• **What is needed**
For the listing below, print exactly the lines from the line with "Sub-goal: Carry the" to the line with "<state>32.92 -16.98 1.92", both included, and nothing beyond them.

• **Exercise input**
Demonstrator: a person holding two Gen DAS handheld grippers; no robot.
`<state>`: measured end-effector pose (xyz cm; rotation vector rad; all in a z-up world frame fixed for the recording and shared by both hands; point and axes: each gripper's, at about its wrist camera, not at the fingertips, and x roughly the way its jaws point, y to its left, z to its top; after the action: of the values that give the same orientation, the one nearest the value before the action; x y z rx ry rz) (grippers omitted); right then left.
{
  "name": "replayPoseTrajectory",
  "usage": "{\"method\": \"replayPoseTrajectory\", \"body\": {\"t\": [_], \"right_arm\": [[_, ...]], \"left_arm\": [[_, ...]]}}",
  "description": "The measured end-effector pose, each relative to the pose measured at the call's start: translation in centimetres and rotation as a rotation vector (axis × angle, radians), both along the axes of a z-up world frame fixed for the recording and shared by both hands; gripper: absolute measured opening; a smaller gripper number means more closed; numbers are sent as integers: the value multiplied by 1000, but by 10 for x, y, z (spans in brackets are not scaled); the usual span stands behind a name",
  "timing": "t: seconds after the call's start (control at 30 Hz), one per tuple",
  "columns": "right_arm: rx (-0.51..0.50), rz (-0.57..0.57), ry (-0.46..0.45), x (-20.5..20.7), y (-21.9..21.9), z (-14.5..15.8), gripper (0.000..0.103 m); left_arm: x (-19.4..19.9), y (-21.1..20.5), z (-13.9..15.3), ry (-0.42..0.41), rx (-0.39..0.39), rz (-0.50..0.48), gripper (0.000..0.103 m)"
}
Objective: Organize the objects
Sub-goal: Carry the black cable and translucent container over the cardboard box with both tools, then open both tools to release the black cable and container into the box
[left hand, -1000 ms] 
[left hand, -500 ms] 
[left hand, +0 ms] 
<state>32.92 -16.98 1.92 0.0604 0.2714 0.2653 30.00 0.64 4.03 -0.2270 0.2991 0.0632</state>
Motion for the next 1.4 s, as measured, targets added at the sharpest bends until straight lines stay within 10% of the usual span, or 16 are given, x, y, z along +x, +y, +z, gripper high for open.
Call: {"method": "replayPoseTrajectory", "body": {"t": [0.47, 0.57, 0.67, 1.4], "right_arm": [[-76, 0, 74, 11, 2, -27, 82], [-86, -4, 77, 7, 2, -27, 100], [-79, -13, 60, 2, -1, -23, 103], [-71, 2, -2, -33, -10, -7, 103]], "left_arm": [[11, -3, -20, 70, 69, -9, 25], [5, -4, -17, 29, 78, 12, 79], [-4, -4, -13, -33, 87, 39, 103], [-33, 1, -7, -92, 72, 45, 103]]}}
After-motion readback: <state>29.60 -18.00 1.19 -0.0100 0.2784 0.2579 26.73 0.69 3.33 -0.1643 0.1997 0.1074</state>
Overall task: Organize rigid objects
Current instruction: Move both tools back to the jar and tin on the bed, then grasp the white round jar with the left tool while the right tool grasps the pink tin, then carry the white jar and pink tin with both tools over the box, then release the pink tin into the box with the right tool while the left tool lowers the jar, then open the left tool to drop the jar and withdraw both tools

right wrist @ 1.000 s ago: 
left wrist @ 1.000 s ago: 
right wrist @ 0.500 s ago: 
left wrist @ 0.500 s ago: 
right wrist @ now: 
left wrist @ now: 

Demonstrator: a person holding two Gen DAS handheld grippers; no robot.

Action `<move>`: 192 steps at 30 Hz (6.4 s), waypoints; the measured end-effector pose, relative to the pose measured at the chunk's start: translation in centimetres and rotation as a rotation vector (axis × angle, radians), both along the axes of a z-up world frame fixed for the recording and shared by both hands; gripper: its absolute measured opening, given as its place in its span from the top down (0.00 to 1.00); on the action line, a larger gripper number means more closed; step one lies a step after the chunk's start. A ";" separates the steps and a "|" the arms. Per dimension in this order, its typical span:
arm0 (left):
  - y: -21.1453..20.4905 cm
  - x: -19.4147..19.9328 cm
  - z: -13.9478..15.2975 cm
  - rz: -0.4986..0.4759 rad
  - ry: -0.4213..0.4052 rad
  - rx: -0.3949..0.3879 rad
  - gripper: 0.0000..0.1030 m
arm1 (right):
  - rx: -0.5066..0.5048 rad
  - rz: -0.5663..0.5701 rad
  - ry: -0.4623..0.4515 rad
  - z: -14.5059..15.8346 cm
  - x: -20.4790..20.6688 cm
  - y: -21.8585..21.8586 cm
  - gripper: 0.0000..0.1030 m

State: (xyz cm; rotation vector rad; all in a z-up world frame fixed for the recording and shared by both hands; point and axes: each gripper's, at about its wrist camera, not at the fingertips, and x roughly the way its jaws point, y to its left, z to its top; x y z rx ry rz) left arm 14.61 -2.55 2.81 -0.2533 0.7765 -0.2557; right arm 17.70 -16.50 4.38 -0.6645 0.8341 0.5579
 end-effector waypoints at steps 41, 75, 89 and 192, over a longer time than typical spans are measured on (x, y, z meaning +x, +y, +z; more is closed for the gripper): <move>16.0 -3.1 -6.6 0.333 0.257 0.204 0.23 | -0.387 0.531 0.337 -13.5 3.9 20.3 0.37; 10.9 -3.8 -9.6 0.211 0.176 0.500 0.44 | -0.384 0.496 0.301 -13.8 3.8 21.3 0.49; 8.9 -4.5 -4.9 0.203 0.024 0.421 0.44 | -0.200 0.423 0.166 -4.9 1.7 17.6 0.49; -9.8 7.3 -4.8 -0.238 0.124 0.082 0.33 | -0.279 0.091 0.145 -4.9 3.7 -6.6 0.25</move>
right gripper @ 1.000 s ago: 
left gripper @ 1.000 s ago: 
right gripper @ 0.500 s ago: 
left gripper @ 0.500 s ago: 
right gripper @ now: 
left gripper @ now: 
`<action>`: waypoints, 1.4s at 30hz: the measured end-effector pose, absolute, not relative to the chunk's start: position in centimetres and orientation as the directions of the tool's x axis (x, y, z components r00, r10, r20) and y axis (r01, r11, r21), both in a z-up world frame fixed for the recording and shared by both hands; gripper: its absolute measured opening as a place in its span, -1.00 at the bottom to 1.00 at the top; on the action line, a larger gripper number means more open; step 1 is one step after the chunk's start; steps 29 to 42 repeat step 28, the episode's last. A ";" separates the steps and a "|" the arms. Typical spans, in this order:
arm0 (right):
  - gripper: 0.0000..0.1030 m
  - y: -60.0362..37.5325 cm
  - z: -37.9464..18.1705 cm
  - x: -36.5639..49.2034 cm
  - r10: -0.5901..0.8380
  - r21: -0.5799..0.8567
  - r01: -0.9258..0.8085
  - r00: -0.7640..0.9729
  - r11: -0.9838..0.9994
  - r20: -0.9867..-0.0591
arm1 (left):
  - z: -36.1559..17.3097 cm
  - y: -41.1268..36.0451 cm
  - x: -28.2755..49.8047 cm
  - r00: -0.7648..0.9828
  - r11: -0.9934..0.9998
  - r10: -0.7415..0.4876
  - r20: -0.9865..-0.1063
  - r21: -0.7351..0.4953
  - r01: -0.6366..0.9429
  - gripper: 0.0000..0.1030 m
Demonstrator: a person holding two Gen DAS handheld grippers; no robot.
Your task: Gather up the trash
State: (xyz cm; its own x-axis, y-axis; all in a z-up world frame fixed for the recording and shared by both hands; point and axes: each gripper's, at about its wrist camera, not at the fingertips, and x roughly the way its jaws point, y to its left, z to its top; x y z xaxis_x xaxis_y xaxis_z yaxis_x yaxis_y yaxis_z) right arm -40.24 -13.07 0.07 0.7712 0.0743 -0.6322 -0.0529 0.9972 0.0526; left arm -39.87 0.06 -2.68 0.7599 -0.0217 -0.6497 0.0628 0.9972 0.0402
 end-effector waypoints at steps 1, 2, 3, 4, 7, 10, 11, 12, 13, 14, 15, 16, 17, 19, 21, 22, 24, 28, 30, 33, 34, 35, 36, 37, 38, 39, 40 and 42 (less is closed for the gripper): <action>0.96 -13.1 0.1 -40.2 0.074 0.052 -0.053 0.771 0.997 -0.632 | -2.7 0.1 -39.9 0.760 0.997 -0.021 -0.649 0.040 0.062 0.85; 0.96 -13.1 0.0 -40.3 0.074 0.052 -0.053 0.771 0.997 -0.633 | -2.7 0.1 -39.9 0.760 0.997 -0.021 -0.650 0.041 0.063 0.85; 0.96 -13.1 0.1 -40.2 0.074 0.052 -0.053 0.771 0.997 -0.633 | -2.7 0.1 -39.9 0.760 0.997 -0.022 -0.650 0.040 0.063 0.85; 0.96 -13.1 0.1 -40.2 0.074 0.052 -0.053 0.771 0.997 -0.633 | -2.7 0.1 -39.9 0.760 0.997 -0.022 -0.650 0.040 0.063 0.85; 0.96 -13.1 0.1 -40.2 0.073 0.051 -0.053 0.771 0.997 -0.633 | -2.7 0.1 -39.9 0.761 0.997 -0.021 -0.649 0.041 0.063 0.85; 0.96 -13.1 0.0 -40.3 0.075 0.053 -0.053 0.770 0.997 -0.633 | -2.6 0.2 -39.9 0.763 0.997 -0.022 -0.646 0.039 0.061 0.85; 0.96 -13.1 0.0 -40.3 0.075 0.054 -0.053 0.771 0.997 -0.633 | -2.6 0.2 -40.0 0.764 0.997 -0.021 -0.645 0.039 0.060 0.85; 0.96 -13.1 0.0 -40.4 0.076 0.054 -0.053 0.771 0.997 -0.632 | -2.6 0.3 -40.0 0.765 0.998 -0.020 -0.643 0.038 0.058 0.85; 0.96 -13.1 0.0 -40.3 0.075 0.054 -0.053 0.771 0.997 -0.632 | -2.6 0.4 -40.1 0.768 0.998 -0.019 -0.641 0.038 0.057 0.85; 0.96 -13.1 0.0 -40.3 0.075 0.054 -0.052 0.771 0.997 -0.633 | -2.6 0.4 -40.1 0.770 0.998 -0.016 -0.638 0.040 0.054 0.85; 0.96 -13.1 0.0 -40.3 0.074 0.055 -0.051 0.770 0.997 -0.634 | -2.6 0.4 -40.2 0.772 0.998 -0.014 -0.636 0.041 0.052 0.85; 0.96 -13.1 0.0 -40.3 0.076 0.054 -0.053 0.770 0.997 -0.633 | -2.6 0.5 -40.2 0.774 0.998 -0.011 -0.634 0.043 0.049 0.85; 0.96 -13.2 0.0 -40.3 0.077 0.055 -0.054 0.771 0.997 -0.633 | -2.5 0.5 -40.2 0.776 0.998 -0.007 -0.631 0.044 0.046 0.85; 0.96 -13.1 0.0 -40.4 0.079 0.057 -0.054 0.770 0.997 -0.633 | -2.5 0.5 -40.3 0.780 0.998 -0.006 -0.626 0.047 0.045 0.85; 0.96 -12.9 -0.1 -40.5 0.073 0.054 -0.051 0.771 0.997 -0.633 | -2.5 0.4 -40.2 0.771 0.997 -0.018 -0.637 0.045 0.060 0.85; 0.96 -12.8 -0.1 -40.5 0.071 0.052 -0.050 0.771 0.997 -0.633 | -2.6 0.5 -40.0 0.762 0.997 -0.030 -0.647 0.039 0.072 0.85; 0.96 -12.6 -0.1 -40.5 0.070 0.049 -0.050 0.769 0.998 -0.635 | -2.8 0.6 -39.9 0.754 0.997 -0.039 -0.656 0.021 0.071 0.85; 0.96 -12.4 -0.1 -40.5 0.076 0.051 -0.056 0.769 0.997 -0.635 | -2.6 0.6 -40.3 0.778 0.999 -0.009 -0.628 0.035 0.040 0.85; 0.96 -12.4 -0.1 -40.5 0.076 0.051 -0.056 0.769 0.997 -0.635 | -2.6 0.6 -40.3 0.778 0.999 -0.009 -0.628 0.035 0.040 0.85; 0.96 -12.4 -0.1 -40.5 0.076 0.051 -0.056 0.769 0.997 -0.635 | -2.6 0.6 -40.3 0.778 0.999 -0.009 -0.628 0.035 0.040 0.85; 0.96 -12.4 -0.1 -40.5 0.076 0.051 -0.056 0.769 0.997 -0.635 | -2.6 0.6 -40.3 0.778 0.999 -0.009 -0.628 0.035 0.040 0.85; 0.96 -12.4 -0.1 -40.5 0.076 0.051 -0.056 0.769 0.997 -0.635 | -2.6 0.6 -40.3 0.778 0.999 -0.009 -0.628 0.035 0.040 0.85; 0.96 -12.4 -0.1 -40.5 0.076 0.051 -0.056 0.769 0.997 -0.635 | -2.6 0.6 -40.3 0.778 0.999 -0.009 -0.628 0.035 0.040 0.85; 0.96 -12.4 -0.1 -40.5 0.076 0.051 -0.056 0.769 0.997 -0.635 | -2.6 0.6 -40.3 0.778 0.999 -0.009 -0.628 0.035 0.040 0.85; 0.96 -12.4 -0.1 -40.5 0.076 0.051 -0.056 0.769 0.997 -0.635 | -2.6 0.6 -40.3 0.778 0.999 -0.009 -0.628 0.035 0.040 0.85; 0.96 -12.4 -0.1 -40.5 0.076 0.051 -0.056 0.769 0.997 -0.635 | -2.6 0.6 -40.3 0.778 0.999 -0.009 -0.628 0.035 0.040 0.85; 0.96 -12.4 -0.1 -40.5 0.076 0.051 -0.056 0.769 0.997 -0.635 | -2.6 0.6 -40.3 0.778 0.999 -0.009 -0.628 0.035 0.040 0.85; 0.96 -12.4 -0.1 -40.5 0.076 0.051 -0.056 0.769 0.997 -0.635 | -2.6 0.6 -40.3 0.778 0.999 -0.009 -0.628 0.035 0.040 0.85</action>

• **Solution for this task**
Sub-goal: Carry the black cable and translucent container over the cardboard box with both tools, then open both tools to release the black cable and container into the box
[left hand, -1000 ms] 
[left hand, -500 ms] 
[left hand, +0 ms] 
<state>32.92 -16.98 1.92 0.0604 0.2714 0.2653 30.00 0.64 4.03 -0.2270 0.2991 0.0632</state>

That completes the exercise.